Mourão disse ser necessário defender uma postura pacificadora da sociedade após a conclusão das eleições. “Nós governamos para todo o Brasil, independente de opinião política, independente de gênero, independente de opção sexual, independente de cor”, afirmou.

Questionado se apoiadores de Bolsonaro podem se sentir legitimados para usar a violência nas ruas, Mourão afirmou:

“O presidente Bolsonaro em nenhum momento chegou ou chegará a dizer: ‘atenção, carta branca para caçar opositores’. Jamais isso aí. É inadmissível algo dessa natureza”, afirmou. Ele disse que, se crimes forem cometidos, os suspeitos devem imediatamente ser investigados pela polícia e levados à Justiça.

Em entrevista nesta semana ao "Jornal Nacional", da Rede Globo, Bolsonaro criticou o jornal "Folha de S.Paulo" afirmando: “por si só, esse jornal se acabou”. Disse ainda que veículos de imprensa que se comportarem de maneira indigna não terão recursos do governo federal.

Perguntado sobre o assunto, Mourão disse: “Acho que a relação entre o governo e a imprensa tem que se dar em alto nível. Uma relação onde a verdade prevaleça efetivamente. E a política de publicidade, ela tem que ser justa”.
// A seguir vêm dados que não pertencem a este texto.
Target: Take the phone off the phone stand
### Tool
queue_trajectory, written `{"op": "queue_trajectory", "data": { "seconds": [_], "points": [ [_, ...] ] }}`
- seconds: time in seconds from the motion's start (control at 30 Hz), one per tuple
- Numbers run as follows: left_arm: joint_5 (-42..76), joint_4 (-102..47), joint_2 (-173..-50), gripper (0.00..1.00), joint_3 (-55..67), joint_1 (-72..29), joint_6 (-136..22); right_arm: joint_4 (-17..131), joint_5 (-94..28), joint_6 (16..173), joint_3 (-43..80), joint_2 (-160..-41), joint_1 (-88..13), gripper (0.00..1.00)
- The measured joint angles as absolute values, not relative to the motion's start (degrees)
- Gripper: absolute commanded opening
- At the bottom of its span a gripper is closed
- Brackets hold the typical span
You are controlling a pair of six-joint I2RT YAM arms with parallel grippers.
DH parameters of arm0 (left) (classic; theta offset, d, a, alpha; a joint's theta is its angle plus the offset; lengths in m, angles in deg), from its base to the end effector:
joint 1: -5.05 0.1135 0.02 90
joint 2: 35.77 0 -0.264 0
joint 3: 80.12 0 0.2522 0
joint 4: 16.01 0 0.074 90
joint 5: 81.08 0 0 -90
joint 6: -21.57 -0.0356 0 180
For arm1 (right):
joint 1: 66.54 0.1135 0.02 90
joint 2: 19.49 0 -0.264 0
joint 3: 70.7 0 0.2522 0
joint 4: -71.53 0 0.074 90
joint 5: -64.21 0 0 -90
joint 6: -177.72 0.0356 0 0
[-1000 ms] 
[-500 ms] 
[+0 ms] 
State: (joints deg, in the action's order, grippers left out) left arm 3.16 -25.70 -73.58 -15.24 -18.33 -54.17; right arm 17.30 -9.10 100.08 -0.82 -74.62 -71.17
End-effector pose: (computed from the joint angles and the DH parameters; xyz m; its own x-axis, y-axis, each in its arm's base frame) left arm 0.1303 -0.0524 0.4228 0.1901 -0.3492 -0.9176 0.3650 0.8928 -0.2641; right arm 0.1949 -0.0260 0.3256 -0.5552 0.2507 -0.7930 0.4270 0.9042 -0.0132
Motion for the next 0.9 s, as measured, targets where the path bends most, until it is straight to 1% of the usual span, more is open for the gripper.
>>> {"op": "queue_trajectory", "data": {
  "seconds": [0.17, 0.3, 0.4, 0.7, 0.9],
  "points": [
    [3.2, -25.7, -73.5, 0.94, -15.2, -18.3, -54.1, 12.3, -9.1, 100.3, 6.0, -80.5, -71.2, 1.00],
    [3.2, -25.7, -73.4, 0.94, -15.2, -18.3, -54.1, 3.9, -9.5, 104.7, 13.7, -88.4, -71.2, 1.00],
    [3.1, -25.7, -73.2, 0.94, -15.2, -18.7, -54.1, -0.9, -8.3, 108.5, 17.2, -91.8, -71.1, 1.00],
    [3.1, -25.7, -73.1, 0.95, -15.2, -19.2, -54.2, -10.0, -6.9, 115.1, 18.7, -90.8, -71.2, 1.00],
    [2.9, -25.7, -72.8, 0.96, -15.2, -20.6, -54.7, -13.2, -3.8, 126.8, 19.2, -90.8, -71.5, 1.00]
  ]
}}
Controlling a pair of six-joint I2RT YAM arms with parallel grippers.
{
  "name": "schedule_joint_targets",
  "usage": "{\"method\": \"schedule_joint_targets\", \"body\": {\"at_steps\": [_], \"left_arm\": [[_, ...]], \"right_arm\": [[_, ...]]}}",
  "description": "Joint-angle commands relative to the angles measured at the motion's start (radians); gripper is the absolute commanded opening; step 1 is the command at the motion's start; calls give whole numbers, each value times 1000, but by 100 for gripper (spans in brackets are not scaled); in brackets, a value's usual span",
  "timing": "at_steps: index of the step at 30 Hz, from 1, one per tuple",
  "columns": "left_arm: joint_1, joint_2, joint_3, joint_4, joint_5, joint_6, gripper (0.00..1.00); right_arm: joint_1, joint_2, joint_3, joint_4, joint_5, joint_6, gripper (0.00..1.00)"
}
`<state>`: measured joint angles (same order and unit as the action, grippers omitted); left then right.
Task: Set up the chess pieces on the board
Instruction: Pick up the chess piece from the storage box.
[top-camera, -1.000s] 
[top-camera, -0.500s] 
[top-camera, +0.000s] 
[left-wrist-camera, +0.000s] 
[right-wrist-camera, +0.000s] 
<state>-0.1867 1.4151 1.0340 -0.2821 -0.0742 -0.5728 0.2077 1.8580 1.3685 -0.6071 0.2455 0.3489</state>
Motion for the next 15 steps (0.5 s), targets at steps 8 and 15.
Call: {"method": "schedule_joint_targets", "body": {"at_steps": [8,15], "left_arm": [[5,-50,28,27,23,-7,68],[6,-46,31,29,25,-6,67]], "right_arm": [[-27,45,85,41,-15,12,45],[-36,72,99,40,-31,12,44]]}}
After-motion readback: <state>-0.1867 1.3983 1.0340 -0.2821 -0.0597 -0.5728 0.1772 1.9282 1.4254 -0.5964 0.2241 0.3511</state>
No área da cultura, o vice disse que leis de incentivo, como a Lei Rouanet e a Lei do Audiovisual (que permitem abatimentos de impostos para empresas que patrocinem ações culturais), não podem ser usadas de forma ideológica “como vinham sendo usadas”.

“Tem que haver critérios muito bem definidos para que esses incentivos, que nada mais são do que incentivos, cheguem àquelas pessoas que necessitam”.

Previdência

Mourão disse que os próximos passos do governo eleito serão analisar a estrutura do governo atual, os quadros de pessoal e a “real situação econômica do país”.

Ele defendeu que a reforma da Previdência seja votada ainda no governo de Michel Temer. “Nos daria um fôlego para a gente buscar correção de rumo. Ela passa uma imagem para os investidores da seriedade e da disposição do governo”.